Records:
· · ·

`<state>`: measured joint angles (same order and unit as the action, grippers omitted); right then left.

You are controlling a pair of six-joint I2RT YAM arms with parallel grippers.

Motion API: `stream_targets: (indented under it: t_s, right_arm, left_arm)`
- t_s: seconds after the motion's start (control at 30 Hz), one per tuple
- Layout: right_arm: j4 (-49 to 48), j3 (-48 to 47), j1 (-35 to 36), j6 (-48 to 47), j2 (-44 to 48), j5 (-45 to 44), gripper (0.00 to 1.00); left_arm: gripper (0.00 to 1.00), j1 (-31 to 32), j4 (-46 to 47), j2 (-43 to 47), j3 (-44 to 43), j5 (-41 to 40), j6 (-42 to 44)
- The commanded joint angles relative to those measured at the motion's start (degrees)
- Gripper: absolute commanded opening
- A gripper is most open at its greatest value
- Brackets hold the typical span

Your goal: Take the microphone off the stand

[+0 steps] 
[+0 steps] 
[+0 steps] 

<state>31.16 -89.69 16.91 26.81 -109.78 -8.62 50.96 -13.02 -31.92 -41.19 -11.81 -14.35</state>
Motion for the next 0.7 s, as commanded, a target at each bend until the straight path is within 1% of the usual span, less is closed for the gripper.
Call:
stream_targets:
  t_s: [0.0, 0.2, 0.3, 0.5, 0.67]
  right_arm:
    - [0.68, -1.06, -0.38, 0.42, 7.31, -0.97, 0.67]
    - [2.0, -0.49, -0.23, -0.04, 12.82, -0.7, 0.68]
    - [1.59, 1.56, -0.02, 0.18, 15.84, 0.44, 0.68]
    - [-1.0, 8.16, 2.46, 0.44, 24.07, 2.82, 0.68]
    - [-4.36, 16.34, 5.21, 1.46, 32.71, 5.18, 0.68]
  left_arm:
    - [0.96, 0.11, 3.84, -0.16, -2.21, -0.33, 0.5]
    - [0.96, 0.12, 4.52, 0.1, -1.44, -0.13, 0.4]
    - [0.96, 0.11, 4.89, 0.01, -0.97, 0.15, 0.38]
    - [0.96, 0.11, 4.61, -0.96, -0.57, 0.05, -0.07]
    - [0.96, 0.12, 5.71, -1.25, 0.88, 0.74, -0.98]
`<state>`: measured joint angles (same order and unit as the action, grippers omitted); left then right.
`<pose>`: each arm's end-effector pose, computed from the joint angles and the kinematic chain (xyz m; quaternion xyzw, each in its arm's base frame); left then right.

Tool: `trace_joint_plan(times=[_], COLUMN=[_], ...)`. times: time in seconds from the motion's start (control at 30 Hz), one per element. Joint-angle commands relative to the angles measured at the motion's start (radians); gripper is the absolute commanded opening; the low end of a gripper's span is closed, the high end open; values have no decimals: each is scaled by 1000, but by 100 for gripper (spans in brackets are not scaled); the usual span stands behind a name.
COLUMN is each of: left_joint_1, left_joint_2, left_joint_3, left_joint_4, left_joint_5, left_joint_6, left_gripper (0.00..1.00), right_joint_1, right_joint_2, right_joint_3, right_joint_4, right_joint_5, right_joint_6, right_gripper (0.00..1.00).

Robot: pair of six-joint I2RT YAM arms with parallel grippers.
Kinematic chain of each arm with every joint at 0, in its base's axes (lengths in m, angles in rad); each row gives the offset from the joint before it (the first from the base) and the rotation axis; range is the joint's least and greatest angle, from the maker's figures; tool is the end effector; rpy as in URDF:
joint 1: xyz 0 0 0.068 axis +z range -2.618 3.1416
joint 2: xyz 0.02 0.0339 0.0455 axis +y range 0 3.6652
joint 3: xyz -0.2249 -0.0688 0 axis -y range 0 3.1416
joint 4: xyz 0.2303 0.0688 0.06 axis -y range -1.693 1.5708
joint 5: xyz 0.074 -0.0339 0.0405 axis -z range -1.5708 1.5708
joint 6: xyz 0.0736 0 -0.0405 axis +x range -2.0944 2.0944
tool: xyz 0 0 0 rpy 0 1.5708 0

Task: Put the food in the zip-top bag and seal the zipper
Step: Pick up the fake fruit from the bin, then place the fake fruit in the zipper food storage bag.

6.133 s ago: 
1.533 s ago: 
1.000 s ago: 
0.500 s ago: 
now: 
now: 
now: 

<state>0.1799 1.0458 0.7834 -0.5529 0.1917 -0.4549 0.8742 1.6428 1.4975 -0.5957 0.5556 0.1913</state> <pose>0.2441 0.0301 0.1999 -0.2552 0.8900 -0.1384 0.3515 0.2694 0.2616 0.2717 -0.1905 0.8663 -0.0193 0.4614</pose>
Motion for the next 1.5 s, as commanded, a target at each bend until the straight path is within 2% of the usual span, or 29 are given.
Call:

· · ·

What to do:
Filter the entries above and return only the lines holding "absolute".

Expected answer:
- Gripper: absolute commanded opening
Tool: `trace_joint_plan(times=[_], COLUMN=[_], ...)`. times: time in seconds from the motion's start (control at 30 Hz), one per element. Joint-angle commands relative to the angles measured at the motion's start (radians); gripper is the absolute commanded opening; the low end of a gripper's span is closed, the high end open; values have no decimals: each is scaled by 1000, but by 100 for gripper (spans in brackets are not scaled); the usual span stands behind a name.

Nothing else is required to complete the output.